By James Pilcher
The Cincinnati Enquirer
Many of the nation's major airlines, including Delta Air Lines, raised fares Friday by $5 each way to offset rising jet fuel costs.
But many experts were skeptical that the fare increases, one of many attempts in the past year by airlines to raise ticket prices, would stick for very long.
Continental Airlines started the move early Friday, and was followed by Delta and American Airlines.
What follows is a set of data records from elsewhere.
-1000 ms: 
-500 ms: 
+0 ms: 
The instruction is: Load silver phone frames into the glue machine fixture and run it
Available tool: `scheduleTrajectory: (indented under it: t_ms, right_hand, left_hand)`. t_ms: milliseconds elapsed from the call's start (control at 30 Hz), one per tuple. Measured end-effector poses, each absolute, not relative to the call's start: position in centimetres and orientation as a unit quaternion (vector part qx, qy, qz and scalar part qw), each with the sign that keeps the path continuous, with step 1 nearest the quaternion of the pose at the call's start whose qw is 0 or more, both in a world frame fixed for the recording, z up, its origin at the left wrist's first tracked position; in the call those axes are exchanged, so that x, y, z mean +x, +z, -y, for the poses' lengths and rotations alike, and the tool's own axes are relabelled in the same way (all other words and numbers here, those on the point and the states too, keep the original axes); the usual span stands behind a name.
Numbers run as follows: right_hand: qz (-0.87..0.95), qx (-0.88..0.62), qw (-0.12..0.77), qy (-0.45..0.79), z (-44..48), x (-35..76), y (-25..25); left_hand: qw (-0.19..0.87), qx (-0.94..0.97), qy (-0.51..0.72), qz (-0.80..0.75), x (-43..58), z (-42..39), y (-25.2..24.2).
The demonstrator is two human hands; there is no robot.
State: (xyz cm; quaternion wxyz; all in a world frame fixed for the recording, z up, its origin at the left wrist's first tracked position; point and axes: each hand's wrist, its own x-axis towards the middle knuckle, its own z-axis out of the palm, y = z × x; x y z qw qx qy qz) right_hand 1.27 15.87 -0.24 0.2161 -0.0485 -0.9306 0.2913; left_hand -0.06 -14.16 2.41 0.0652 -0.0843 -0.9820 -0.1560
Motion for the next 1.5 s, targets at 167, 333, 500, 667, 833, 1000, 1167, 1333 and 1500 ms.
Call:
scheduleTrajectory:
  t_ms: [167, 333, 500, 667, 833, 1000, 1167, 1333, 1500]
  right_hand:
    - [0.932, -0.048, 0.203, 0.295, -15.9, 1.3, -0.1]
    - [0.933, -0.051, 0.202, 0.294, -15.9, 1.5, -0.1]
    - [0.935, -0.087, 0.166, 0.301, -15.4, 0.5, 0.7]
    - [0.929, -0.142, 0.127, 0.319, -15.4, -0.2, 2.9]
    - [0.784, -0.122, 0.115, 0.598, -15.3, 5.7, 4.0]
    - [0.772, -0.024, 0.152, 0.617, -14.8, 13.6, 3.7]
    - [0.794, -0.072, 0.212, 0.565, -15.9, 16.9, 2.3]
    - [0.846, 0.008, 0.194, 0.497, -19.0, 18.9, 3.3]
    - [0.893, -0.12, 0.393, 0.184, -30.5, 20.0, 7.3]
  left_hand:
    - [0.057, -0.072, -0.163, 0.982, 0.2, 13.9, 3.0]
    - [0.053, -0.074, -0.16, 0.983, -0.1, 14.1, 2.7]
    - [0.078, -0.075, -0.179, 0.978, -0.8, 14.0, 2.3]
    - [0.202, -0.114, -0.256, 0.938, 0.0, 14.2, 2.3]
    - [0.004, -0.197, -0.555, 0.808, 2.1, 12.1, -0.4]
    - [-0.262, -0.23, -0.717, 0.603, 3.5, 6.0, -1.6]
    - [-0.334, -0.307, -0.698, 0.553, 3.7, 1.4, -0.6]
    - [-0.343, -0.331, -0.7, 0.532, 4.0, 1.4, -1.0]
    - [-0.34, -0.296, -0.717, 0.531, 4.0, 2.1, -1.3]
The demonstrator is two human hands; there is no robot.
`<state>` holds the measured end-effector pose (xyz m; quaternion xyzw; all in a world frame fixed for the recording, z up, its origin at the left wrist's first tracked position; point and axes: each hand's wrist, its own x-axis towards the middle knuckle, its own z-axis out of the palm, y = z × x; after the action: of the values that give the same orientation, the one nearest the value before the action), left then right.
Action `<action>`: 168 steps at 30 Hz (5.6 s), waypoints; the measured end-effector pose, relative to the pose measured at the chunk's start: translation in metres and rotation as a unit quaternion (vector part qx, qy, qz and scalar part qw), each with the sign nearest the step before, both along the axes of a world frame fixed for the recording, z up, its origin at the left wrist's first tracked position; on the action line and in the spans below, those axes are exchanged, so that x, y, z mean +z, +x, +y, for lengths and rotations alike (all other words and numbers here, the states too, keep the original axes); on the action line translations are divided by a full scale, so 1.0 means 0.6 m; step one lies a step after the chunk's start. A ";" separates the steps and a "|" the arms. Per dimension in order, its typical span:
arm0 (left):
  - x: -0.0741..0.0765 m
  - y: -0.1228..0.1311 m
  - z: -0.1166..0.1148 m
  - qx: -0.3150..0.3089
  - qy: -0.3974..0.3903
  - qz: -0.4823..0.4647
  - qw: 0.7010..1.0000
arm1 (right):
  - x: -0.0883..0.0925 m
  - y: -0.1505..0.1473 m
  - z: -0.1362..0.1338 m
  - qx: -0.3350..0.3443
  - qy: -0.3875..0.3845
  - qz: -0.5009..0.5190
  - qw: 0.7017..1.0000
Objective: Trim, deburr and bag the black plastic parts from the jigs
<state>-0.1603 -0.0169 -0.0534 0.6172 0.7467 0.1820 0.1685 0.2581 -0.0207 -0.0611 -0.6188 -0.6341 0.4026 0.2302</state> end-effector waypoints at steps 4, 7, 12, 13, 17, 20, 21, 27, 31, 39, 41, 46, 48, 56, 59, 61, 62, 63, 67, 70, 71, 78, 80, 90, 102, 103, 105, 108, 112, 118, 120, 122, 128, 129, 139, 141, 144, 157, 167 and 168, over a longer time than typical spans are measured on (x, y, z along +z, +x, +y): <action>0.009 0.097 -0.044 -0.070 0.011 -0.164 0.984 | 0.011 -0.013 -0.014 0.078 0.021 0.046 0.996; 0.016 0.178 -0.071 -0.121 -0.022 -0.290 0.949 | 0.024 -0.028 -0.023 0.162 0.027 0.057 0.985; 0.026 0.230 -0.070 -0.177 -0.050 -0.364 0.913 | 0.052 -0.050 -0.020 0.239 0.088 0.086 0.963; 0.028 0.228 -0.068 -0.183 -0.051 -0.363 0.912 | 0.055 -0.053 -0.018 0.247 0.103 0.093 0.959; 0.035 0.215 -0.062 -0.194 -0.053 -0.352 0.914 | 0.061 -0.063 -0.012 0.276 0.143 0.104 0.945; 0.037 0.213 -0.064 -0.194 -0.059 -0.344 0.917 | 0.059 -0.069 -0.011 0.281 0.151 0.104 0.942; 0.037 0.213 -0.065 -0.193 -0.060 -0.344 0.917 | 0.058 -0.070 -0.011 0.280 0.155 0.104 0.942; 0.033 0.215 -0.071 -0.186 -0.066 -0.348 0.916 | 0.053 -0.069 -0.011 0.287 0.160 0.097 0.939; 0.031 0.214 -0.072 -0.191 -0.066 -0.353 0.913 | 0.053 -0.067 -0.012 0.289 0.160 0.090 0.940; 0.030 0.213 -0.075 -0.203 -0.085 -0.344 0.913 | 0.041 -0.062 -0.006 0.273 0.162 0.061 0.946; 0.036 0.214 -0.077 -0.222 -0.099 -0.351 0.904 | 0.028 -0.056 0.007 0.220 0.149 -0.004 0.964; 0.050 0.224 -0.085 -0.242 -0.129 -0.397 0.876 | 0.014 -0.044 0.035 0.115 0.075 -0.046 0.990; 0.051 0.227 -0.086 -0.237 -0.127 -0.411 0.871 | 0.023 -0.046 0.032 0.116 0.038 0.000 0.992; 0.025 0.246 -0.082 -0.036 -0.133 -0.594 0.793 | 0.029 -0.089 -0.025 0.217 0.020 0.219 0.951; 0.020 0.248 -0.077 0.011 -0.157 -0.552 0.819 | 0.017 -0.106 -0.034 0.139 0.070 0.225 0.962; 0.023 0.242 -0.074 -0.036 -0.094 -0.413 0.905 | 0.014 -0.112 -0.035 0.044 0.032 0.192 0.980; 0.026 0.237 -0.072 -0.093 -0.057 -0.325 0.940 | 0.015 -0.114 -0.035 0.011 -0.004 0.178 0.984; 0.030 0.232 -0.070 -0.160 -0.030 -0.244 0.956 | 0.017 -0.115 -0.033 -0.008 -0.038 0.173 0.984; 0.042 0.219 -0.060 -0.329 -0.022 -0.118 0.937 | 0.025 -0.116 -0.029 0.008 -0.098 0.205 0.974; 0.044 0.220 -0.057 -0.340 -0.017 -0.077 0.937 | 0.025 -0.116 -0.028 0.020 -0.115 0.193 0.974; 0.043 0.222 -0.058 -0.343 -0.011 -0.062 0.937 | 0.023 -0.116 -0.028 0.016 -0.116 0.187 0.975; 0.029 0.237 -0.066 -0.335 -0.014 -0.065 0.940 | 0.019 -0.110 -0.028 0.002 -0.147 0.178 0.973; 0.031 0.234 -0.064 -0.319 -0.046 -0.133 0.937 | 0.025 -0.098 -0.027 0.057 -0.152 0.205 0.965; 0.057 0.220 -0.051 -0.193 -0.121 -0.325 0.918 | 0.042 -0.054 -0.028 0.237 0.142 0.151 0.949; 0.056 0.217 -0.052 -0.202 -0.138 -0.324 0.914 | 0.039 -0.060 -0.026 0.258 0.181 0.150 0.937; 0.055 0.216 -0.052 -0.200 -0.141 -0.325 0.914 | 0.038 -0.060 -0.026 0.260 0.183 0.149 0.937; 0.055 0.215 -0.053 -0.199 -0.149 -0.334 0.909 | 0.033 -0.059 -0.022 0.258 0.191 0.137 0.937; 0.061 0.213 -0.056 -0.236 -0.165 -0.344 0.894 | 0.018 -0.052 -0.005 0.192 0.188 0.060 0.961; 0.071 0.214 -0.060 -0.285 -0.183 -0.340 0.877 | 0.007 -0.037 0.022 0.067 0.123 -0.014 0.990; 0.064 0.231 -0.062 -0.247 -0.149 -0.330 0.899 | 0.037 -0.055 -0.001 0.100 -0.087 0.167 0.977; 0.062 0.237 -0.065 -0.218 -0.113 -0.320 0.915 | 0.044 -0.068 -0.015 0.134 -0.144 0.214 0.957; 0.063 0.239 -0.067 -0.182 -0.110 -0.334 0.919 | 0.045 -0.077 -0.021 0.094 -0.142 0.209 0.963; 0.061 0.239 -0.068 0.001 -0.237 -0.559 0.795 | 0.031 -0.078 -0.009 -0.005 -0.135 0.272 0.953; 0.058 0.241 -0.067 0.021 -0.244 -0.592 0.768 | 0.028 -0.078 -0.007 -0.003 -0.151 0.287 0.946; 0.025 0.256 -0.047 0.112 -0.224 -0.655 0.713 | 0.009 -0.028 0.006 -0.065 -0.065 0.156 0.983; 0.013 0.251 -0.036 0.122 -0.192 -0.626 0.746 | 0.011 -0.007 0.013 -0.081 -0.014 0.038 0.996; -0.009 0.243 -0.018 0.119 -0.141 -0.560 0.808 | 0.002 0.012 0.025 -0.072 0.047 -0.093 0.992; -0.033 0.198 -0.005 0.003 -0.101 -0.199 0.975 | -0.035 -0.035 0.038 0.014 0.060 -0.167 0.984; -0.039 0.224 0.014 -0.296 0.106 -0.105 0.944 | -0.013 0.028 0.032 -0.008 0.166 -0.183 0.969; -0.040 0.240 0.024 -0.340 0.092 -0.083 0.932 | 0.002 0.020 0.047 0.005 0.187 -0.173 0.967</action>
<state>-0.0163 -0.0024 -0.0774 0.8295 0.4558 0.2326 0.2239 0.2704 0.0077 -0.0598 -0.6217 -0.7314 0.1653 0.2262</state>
Northwest Airlines, which has traditionally resisted such price raises because of its relative financial health, sent mixed messages, according to Terry Trippler, author of the Web site Cheap-seats.com.
"With domestic revenue trends leading the industry, Northwest may be disinterested in aiding and abetting its competitors," wrote airline analyst Jamie Baker of JP Morgan in a note Friday.
A fare increase would be more than welcome for the revenue-starved airline industry, which has been dealing with a drop-off in demand and slumping prices since the Sept. 11 terror attacks.
Travelers flying out of the Cincinnati/Northern Kentucky International Airport paid the second-highest airfares in the country in the second quarter of last year, but even that average of $236 per round trip is down from four years ago.
Delta officials confirmed that they were matching the price increase, but would not speculate on how much more revenue such an increase would mean for the company, which lost $773 million in 2003 alone and has lost about $3 billion in the last three years.
But without Northwest to match, Baker doubted that the increase would last the weekend.
"Unless something changes, any reports that competing carriers such as American or Delta have taken the increase should be disregarded," Baker wrote. "With Northwest having blocked such increases, (they) will prove highly temporary."